Collaboration spéciale Rima Elkouri
La Presse, Montréal, Vendredi, 12 Novembre 2004

Le dernier souffle

     Arafat était de cette race de politiciens qu'on aurait dit éternels. Dans la même lignée que Fidel Castro, disons. Castro a trébuché, mais il s'est relevé. Arafat, après une longue agonie, est tombé pour de bon, à l'âge de 75 ans.
    Je n'ai jamais rencontré l'homme qui fait figure de mythe pour bon nombre de Palestiniens. Tout ce que j'ai pu voir, l'an dernier, c'est le bunker dans lequel il était confiné, La Mouqataa, son quartier général, à Ramallah.
Yasser Arafat brandit le «V» avec un jeune supporter lors d’une rencontre avec des partisans dans son quartier général de Ramallah, le 20 septembre 2003.
Photo AP

     On dit « quartier général », mais en fait, il serait plus juste de parler de ruines sous haute surveillance.

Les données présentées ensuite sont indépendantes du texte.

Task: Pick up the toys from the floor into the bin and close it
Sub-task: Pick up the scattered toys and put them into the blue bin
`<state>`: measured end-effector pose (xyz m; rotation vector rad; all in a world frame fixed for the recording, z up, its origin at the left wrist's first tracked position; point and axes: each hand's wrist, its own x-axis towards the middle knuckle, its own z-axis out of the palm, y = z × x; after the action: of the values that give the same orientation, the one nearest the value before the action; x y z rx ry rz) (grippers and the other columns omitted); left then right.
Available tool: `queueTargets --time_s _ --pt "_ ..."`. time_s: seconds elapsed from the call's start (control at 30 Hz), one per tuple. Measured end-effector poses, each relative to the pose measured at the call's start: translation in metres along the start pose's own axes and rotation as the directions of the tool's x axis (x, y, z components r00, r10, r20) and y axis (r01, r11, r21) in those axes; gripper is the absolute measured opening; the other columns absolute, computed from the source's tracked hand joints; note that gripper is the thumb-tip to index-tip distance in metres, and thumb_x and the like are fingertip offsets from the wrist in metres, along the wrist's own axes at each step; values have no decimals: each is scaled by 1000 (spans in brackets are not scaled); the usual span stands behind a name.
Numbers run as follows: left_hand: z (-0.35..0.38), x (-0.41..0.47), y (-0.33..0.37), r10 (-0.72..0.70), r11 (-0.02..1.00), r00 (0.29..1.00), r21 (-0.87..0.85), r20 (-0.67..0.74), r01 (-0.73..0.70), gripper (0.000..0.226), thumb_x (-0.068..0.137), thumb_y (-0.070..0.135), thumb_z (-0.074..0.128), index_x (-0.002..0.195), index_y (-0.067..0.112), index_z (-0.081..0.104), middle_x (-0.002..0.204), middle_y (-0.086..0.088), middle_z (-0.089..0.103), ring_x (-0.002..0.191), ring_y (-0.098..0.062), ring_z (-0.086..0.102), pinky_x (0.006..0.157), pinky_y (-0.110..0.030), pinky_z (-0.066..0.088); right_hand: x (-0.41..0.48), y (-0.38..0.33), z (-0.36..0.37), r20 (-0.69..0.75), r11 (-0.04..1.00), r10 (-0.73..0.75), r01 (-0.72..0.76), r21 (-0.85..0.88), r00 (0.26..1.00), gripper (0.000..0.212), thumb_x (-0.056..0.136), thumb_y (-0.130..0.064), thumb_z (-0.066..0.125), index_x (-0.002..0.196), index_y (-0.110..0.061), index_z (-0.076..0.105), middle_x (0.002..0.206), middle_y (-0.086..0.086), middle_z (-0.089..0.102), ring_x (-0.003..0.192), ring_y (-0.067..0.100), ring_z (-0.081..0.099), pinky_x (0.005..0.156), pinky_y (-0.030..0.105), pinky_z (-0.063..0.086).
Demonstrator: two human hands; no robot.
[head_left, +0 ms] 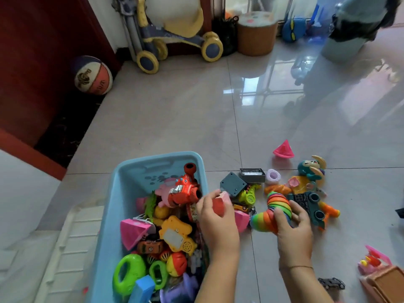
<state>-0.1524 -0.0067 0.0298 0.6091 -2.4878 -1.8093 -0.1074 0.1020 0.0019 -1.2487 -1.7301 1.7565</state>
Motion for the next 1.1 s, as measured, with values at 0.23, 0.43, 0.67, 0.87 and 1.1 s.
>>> queueTargets --time_s 0.23,0.43,0.67,0.87,1.1 --pt "-118 18 1 -244 961 872 -223 -425 161 21 87 13 59 107 18 62 119 -3 53 100 -22 55 80 -29 42 -98 -60 83 472 984 -30 -57 167 881 36 83 -15 69 115 -23 56 109 11 62 93 22 64 86 44 54" --pt "-155 33 10 -269 931 842 -350 -467 104 43 93 29 50 134 17 46 139 -11 49 118 -29 54 91 -37 44 -135 -69 182 656 987 106 -158 20 747 58 87 -20 64 138 -25 35 135 10 44 119 23 52 100 44 47" --pt "-128 34 17 -177 927 923 -374 -341 40 43 98 23 45 139 14 40 144 -8 45 131 -20 45 95 -24 36 -106 -71 148 682 998 -50 10 62 729 47 91 -14 59 134 -23 41 130 0 47 106 6 53 68 10 51" --pt "-50 12 15 40 971 995 -231 -88 -59 33 96 20 47 129 17 49 129 -2 53 121 -12 50 89 -9 42 -28 -32 57 340 993 -117 104 56 933 29 87 0 59 111 -16 55 115 9 60 94 5 58 74 15 50" --pt "53 9 -35 -24 957 988 289 150 -20 41 89 17 55 130 17 50 134 -1 48 124 -17 45 100 -27 37 52 40 12 271 919 -5 111 -379 963 38 83 -17 67 115 -24 50 122 5 48 108 17 51 87 30 44"
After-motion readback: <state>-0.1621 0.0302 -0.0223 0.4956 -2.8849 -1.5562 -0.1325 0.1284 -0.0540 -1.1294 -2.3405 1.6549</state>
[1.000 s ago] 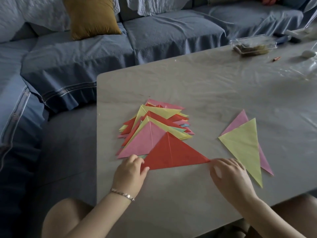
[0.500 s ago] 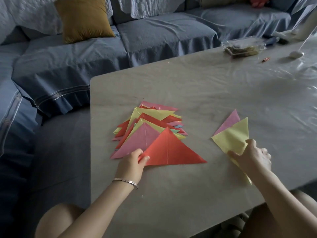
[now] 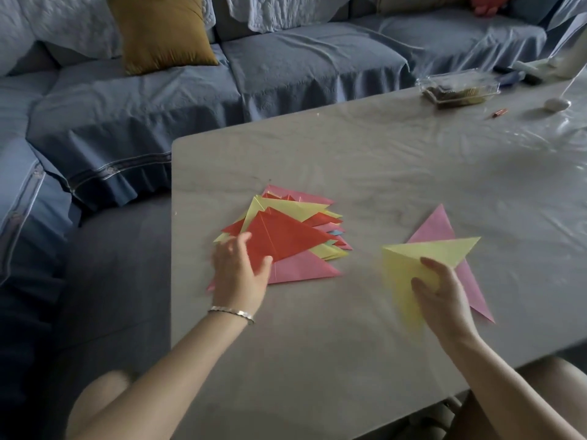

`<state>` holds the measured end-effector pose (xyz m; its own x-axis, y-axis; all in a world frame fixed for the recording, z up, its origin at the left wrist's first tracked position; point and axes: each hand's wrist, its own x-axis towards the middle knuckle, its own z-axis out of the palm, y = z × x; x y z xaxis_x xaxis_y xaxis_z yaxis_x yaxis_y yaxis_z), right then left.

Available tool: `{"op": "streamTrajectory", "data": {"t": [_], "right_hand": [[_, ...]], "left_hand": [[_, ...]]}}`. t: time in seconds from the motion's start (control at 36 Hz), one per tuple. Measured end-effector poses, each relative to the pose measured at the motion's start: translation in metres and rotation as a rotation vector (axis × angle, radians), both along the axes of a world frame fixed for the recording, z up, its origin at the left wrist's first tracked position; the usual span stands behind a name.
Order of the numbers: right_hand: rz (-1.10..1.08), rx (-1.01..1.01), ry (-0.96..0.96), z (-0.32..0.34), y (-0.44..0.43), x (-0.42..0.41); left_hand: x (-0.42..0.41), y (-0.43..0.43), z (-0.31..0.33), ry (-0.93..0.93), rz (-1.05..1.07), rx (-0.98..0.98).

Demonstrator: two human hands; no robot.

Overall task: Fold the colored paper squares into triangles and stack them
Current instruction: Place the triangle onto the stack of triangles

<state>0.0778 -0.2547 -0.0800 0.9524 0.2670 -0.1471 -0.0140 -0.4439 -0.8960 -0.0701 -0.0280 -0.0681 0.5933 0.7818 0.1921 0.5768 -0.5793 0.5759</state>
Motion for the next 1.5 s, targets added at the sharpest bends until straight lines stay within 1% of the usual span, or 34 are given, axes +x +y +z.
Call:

Carcasses de voitures empilées, édifices éventrés par les bulldozers israéliens, enfilades de barbelés... On aurait dit une scène de désolation après un tremblement de terre. Mais pour les Palestiniens, sans doute habitués à ce que la terre tremble tous les jours derrière ce mur honteux qui leur sert d'horizon, la scène n'avait rien d'anormal.
    C'était en mars 2003, à la veille du déclenchement de la guerre en Irak. À l'époque, la nomination de Mahmoud Abbas comme premier ministre palestinien suscitait espoir et scepticisme. Espoir parce que, pour la première fois, Arafat allait être forcé de partager son pouvoir avec un nouveau premier ministre palestinien « crédible » qui aurait pu servir d'interlocuteur pour un éventuel plan de paix. Scepticisme aussi parce que, aux yeux de bien des Palestiniens qui tentent de survivre sous l'occupation, la nomination d'un premier ministre n'allait strictement rien changer à leur sort. De toute façon, tant que Sharon est au pouvoir, aucun espoir n'est permis, disait-on.
    Dans les rues de Ramallah, j'avais alors fait un petit vox populi pour savoir ce que les gens pensaient de Yasser Arafat et de Mahmoud Abbas. Sur le plan politique, on disait que l'influence d'Arafat faiblissait. Mais dans la rue, son aura était presque intacte. « Le mouvement sioniste est responsable de la réputation de terroriste d'Arafat, me disait-on. Car le monde entier sait désormais qui sont les vrais terroristes. » Cette semaine-là, une pacifiste américaine de 23 ans avit été tuée à Rafah, écrasée par un bulldozer de l'armée israélienne.
    Son aura était presque intacte, mais les gens n'étaient tout de même pas aveugles. Ils n'étaient pas sans savoir que la corruption, l'escroquerie et le favoritisme étaient aussi le lot de l'Autorité palestinienne. Ils n'étaient pas sans savoir que, comme par hasard, dans les villes palestiniennes déjà asphyxiées par l'occupation, les fonds d'aide allaient rarement dans les poches de ceux qui en avaient vraiment besoin, Ils n'étaient pas sans savoir que, pour avoir droit à un des beaux programmes d'aide mis en place par les ONG, il valait mieux être un ami de la famille.
    Malgré le mythe autour d'Arafat, on admettait aussi qu'il avait commis des erreurs. « Ce n'est pas une bonne idée de confronter les Israéliens d'une façon militaire comme l'avait fait Arafat », me disait un fonctionnaire palestinien interviewé à l'époque. Le fait de s'en prendre aux civils israéliens n'avance en rien la cause palestinienne, soulignait-il. Au contraire, c'est ce qui mine le plus la crédibilité des Palestiniens.
    Ces dernières années, on a eu l'impression que Yasser Arafat contrôlait absolument en Palestine, des affaires de l'État aux conflits conjugaux, faisait remarquer ce même fonctionnaire. « C'est comme si notre respiration était contrôlée par lui », disait-il.
    Malgré tout ce qu'on pouvait lui reprocher, Arafat demeurait l'homme qui, coûte que coûte, tenait tête à l'occupant israélien. Derrière ce mur de l'apartheid qui enserre les territoires palestiniens, il était le symbole de la résistance. Avec sa mort, ces ont tous les Palestiniens qui ont cessé, encore un peu, de respirer.